Chapter 14 Flashcards
(25 cards)
What is the primary motivation for using CNNs instead of dense neural networks for vision tasks?
Dense networks are computationally expensive for images; CNNs reduce complexity while maintaining spatial structure.
What biological structure inspired CNNs?
The architecture of the human visual cortex.
What is a local receptive field in the visual cortex?
A small region of the visual field that a neuron responds to.
What are convolutional layers used for in CNNs?
To detect local patterns in input data, such as edges or textures.
What is the function of pooling layers in CNNs?
To reduce spatial dimensions and promote translation invariance.

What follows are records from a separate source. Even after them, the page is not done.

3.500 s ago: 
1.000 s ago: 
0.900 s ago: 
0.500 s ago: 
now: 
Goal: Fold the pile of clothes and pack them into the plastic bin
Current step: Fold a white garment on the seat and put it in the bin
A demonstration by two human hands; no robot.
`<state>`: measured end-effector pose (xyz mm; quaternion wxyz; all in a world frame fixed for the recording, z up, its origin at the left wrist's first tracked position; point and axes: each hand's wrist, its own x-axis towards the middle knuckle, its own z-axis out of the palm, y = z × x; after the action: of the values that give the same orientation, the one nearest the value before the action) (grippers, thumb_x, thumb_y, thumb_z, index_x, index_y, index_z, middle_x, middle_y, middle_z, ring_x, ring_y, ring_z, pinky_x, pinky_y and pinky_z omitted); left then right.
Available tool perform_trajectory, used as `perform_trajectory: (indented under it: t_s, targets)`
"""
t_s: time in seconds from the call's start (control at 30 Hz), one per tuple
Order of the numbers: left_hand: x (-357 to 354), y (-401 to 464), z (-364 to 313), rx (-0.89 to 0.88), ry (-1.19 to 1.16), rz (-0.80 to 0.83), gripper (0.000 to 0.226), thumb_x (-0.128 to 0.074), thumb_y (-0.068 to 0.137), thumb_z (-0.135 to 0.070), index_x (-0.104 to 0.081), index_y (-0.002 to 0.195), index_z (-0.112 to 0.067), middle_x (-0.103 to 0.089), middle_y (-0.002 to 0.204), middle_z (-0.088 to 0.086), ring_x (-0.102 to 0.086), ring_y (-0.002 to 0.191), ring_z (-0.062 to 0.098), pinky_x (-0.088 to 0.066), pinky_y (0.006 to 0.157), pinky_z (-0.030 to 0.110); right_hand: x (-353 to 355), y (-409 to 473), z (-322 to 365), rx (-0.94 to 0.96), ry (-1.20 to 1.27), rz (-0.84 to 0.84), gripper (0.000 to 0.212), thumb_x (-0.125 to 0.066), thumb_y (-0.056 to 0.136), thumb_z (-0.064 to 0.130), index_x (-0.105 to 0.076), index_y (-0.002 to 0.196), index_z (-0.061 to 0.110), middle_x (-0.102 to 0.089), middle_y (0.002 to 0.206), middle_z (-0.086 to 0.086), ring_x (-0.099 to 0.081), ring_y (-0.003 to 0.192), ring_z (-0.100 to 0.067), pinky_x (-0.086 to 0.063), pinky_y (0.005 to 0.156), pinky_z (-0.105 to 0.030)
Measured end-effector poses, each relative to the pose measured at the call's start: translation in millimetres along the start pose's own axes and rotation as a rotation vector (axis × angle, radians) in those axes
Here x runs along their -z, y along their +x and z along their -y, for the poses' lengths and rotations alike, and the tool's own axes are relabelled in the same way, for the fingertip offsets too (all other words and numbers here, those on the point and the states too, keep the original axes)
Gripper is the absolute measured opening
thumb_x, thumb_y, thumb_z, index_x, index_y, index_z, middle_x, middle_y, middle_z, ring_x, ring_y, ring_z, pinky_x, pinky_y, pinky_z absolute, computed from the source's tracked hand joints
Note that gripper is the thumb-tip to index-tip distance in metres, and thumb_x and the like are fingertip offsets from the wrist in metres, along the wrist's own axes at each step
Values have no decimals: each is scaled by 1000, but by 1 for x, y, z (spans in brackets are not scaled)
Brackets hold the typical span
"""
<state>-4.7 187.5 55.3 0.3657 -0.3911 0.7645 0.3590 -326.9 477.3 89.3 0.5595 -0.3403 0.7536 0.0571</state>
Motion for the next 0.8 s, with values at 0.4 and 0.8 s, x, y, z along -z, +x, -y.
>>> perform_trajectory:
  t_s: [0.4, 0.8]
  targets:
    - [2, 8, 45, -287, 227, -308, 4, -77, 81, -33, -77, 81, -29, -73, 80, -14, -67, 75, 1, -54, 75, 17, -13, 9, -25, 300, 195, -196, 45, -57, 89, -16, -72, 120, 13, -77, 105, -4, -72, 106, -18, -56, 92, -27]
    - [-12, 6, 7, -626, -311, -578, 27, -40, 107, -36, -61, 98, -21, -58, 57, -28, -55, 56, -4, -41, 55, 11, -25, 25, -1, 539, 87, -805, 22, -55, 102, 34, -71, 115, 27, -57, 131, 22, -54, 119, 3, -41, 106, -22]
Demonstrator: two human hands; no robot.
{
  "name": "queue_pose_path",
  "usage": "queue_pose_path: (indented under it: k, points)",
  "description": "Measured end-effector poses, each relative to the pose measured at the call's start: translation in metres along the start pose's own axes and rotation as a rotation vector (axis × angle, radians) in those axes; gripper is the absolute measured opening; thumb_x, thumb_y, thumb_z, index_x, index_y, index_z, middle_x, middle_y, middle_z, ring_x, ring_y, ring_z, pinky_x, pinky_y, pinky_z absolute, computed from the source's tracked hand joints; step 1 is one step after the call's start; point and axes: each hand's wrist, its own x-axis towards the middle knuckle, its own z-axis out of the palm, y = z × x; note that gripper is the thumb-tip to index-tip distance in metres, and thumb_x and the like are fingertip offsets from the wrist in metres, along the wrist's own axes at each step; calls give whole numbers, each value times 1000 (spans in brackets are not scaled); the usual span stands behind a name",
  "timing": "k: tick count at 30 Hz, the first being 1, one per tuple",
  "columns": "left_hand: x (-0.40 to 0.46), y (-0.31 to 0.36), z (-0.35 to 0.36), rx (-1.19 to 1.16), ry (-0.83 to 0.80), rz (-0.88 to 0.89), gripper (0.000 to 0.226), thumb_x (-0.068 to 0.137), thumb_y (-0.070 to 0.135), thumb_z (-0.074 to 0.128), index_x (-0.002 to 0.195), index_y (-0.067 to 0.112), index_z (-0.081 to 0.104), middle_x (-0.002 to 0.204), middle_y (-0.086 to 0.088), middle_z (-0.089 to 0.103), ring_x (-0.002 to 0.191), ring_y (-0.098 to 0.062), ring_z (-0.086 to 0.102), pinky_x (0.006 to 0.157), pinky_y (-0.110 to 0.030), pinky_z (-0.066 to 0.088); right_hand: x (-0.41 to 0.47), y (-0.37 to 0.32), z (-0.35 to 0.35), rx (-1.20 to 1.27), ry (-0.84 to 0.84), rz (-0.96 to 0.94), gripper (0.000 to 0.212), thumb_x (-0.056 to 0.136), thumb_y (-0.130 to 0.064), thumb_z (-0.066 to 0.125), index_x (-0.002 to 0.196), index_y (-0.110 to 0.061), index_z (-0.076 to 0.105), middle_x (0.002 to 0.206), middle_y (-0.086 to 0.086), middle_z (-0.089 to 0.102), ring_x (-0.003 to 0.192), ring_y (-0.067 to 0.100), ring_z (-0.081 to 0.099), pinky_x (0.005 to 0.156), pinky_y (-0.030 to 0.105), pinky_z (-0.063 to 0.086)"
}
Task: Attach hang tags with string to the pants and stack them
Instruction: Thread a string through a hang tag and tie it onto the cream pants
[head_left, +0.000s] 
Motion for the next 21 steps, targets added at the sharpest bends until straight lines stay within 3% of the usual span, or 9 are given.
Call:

What is zero-padding and why is it used?
Adding zeros around an image to maintain the output size after convolution.
What does stride mean in the context of CNNs?
The number of pixels the filter moves across the input during convolution.
What happens when stride > 1?
The output feature map becomes smaller.
What is a filter (or kernel) in a CNN?
A small matrix of weights used to scan and extract features from the input.
What is a feature map?
The output produced by applying a filter across the input.
Why are multiple filters used in convolutional layers?
To detect different features in the input image.
How is an image represented in TensorFlow for CNN input?
As a 3D tensor: [height, width, channels].
What are the types of padding in CNNs?
“Same” (with zero-padding) and “Valid” (no padding).
What is the memory challenge with convolutional layers?
High memory usage due to many parameters and computations per feature map.
What are the benefits of pooling layers?
Reduced computation, fewer parameters, and improved invariance to translations.
What is depthwise pooling?
Pooling across feature maps (depth dimension) to summarize feature activations.
What is a typical CNN architecture structure?
Multiple convolution-ReLU-pooling blocks followed by fully connected layers.
What is the trend of kernel sizes and feature maps in deep CNNs?
Larger kernels at lower layers; smaller kernels and more feature maps at higher layers.
What is transfer learning in CNNs?
Using pretrained CNN layers for a new task by retraining only the final layers.
What is ResNet and how does it improve CNN performance?
A deep CNN with residual (skip) connections to solve vanishing gradient problems.
What is YOLO used for?
Real-time object detection by predicting multiple bounding boxes and class probabilities in one forward pass.
What metric is used for measuring bounding box accuracy?
Intersection over Union (IoU).
What is semantic segmentation?
Classifying each pixel in an image to determine the class of the object it belongs to.
What is the difference between object detection and semantic segmentation?
Detection identifies bounding boxes; segmentation assigns a class to each pixel.